The Butter Lickers

I remembered the butter dish was nearly empty as I began to peal the first potato. Drying my hands and turning away from the sink to get a stick from the refrigerator, I nearly fell in avoiding killing the family pet. Flicker, our tuxedo cat, lay stretched to his full length in the center of the kitchen floor. His gorgeous, soft belly fur on full display begged to be stroked. He calmly blinked up at me with a kitty smile on his face. He had no idea he’d narrowly escaped a mortal danger.
I shouted in a loud voice, “Flicker, you dumb cat! I nearly stepped on your big belly! Get out of the kitchen while I’m preparing supper!” My ten-year-old daughter, trailed by her six-year-old sister, appeared in the kitchen doorway. I sighed and asked, “Will you please take Flicker into the living room? He would get hurt very badly if I accidentally stepped on him.”
As the children left the room with Flicker, my husband Arnie walked in. He asked, “Do I have enough time before supper to run into town to get gas for the truck?”
Glancing at the unpealed potatoes in the sink and the stick of butter in my hand, I nodded and assured, “You have plenty of time.”

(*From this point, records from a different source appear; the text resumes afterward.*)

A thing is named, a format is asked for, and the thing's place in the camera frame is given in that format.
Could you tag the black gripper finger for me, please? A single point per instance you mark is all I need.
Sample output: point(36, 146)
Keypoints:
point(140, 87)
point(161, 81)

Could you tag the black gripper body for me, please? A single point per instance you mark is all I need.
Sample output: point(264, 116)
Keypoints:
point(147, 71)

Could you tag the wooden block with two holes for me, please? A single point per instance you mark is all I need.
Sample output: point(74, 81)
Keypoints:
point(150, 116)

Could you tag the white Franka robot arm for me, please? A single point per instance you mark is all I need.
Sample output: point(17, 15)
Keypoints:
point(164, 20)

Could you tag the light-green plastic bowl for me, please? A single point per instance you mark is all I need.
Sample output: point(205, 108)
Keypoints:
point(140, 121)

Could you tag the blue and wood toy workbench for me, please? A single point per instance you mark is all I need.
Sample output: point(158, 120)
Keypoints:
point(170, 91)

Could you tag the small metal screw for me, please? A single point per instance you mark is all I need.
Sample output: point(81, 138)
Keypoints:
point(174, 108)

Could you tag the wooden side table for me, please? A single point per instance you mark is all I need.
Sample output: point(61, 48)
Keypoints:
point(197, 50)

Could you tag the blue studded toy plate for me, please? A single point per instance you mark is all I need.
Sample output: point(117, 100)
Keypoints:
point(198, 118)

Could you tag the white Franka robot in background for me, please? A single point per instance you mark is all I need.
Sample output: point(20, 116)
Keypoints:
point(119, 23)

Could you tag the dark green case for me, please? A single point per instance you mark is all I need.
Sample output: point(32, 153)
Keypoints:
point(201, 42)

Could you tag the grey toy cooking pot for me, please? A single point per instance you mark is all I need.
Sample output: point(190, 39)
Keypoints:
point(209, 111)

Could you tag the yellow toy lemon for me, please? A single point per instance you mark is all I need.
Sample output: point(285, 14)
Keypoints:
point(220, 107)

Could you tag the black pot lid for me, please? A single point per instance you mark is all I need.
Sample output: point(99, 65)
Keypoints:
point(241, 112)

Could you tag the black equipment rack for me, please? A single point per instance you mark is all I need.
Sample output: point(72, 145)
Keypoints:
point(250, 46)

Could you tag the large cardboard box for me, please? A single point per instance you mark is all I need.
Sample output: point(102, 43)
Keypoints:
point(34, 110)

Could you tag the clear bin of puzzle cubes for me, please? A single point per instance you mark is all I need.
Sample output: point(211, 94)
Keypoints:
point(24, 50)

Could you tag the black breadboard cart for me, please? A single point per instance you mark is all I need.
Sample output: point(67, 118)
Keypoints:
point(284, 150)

Making a meal every afternoon immediately after arriving home from work always made me feel stressed. The girls usually wanted after-school-attention and all three of us were often impatient with hunger. As soon as I manage to put a meal on the table, I feel instant relief and more relaxed. That evening was no different. Placing the butter, salt, pepper and sugar tray on the table, I called my family to eat.
As soon as my family had eaten, they disappeared, leaving me to deal with the leftovers and dirty dishes. Desperately needing some ‘down time’ I put the cold potatoes and one piece of meat in the refrigerator and left everything else on the table. Taking the newspaper, I laid down on the living room floor to read it.
I didn’t clear the table until after the children went to bed that night, but only stacked the dishes next to the sink to be washed tomorrow. Picking up the butter, sugar, salt and pepper tray to return it to the cupboard, I glanced down and noticed there were strange marks on the butter. It looked like someone had dragged a small paint brush over it. A moment later I forgot all about the mysterious marks.
The next evening followed the same pattern, but while reading the paper, I heard a funny sound in the dining room. Mother’s instinct told me some mischief was afoot. I got up and tiptoed into the dining room and found my six-year-old laying on the table in order to reach the butter tray. She was using a spoon to eat butter!

When I scolded Tammie, she reported, “Flicker licks the butter whenever you’re not in the room, so I thought I’d try tasting it, too.” Chagrinned, I suddenly remembered the strange ‘brush’ marks I’d been seeing on the butter. Cat tongue. Mystery solved!
Recently, while reminiscing with my now adult daughter Tammie about the three cats she grew up with, Flicker, Berry and Oskar, I found out that the butter-licking incident wasn’t a onetime affair.
Tammie admitted, “I liked the taste of butter so much, I sometimes took a spoonful and sprinkled sugar on it when you weren’t looking. It tasted like raw cookie dough.”
I stated, “You still like eating raw cooking dough. People can get very sick with by doing that.”
Nodding, my daughter answered, “Of course, but now I never eat raw cookie dough that has egg in it.”
I told her, “Raw eggs aren’t the only problem. Flour can contain E. coli contamination, too. When you make cookie dough to eat raw, you should pasteurize the flour by putting in on a pan and bake it in a 350-degree oven for five minutes.”
Thinking about my daughter’s thirty plus years after-the-fact-confession, I had to laugh. Although I thought I knew everything going on in my house while she was growing up, I clearly had not.


Edible Cookie Dough Recipe CREDIT: MEREDITH
Ingredients:
• ½ cup butter
• 1 teaspoon vanilla extract
• ½ teaspoon salt
• 1 cup all-purpose flour, heat treated
• 2 tablespoons milk
• ½ cup milk chocolate chips
• ½ cup mini chocolate chips
Instructions:

  1. Combine brown sugar and butter in a large bowl; beat with an electric mixer until creamy.
  2. Beat in vanilla extract and salt.
  3. Add flour; mix until a crumbly dough forms. Mix in milk.
  4. Fold in milk chocolate chips and mini chocolate chips.
  5. Cover and store leftovers in refrigerator.